Both the US and the European Union, and a few financial institutions, have expressed their concern at the idea of the BRICS currency gaining strength. The veteran economist, Jim O Niell, who came up with the term BRIC (before South Africa joined the fray), pooh-poohed the idea of a BRICS currency in fairly strong and uncomplimentary terms. Right now things, while nebulous, seem to be causing alarm in higher political circles with similar strong responses from those with a vested interest in keeping the dollar strong. This includes India, which has hinted that it would not want to destabilise its trade relations with the West.
Seen from the other side, there are potential hurdles standing in the path of a common BRICS currency. The creation of a unified monetary policy remains a huge hurdle for BRICS, as the countries involved are all at different stages of economic development, with differing inflation rates, making a common standard very tough to implement. The bloc would also need to set in place a common payment and clearing system suited to the needs of all the countries, an expensive, and undoubtedly, time-consuming exercise.

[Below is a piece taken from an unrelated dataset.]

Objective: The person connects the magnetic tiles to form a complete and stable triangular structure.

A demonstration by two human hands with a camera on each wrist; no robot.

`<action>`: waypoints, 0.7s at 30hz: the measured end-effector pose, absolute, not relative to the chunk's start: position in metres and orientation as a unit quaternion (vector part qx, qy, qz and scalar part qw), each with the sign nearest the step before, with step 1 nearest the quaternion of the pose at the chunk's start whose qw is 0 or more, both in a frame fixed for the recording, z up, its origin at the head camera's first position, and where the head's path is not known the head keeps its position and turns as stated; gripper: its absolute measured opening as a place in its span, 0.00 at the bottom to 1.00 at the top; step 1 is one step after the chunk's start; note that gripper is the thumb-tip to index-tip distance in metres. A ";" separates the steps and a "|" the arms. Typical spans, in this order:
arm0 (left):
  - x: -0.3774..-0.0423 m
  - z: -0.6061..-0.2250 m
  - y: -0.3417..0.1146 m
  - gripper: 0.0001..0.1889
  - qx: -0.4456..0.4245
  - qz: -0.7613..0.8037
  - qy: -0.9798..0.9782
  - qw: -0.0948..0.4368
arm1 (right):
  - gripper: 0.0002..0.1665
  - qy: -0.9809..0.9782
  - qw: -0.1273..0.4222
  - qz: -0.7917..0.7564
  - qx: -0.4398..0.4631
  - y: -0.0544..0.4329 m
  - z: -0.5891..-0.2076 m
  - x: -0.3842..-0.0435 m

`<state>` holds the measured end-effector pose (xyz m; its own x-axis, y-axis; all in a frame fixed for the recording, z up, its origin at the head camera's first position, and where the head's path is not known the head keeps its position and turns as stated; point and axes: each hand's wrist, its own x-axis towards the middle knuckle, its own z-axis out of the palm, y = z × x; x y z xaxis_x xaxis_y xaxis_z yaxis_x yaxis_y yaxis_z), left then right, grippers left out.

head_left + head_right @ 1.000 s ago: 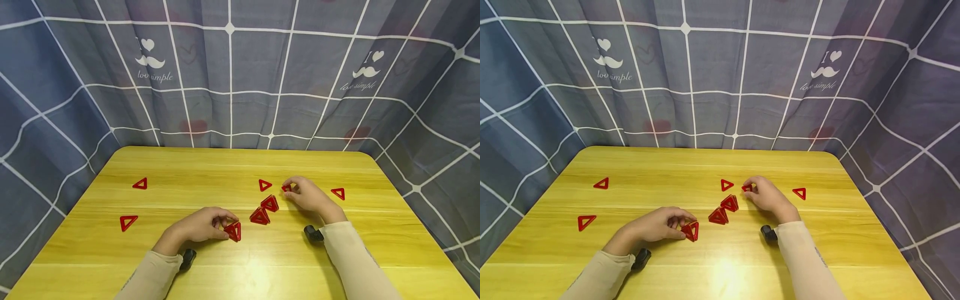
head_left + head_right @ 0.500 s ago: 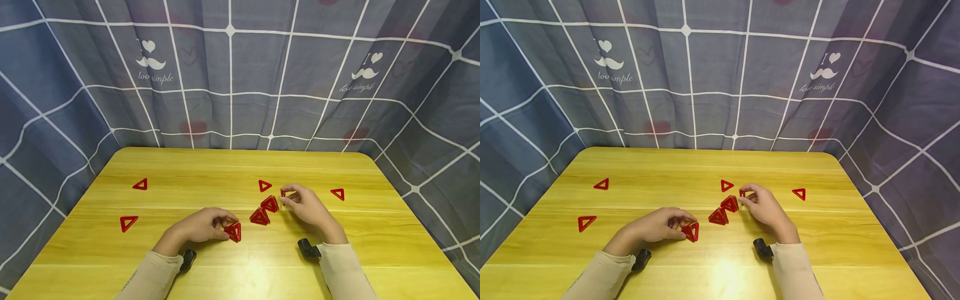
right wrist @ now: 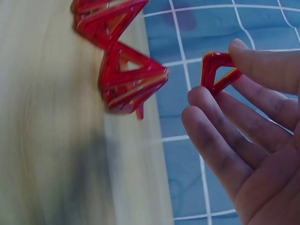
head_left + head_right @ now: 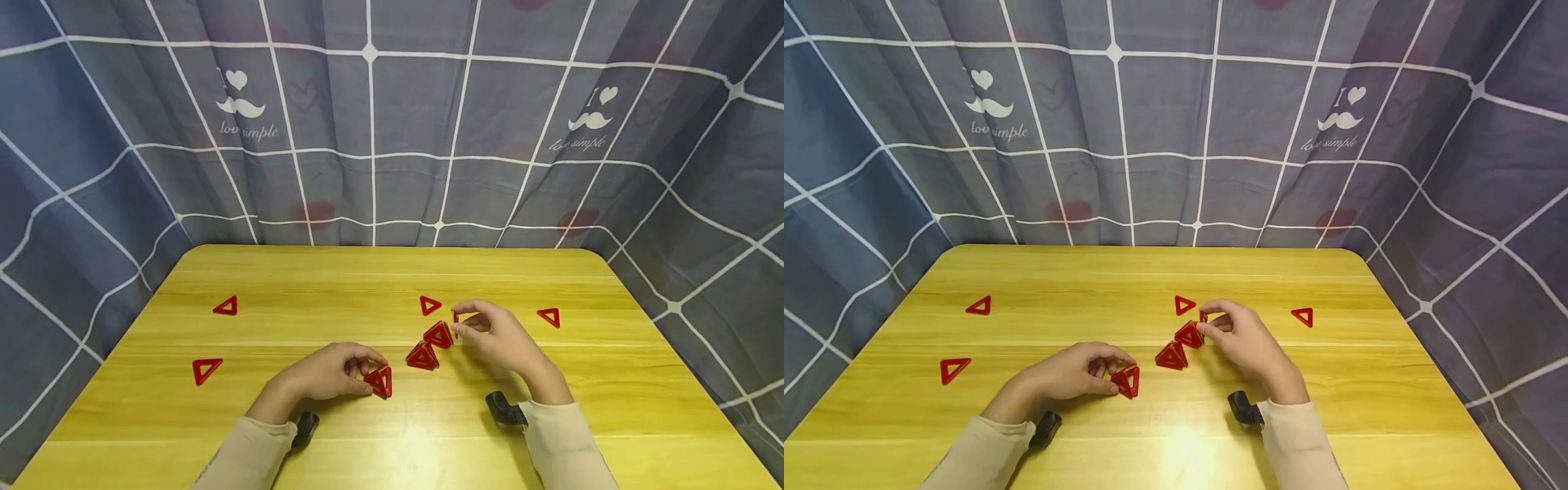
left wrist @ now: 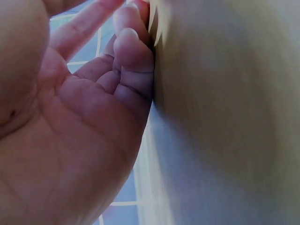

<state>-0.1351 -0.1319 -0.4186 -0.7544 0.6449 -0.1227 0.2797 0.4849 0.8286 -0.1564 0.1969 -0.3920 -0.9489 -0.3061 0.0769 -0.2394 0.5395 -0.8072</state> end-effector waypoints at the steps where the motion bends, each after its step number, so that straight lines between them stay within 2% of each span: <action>1: -0.135 -0.419 -0.132 0.19 0.277 0.426 0.834 0.213 | 0.20 0.872 0.038 -0.460 -0.162 0.195 -0.390 -0.155; 9: -0.134 -0.416 -0.132 0.17 0.265 0.436 0.833 0.215 | 0.18 0.848 0.056 -0.477 -0.226 0.176 -0.383 -0.146; 21: -0.135 -0.418 -0.133 0.08 0.274 0.434 0.834 0.202 | 0.15 0.823 0.120 -0.478 -0.282 0.140 -0.387 -0.136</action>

For decades, the United States has been considered the global hegemon. However, it would appear that the process of de-dollarisation is occurring or, at the very least, taking its first faltering steps, but it is not something particularly new. The rise and fall of empires and reserve currencies have been a feature of human trade forever. From the Dutch Empire that imposed the guilder, to the British Empire and its pound sterling that held sway over 70 percent of the known world for well over a century, and now the empire of the US dollar…shifts in world order are as inevitable as the rising and setting of the sun… and we can only watch with interest for now to see what the sunset and sunrise bring.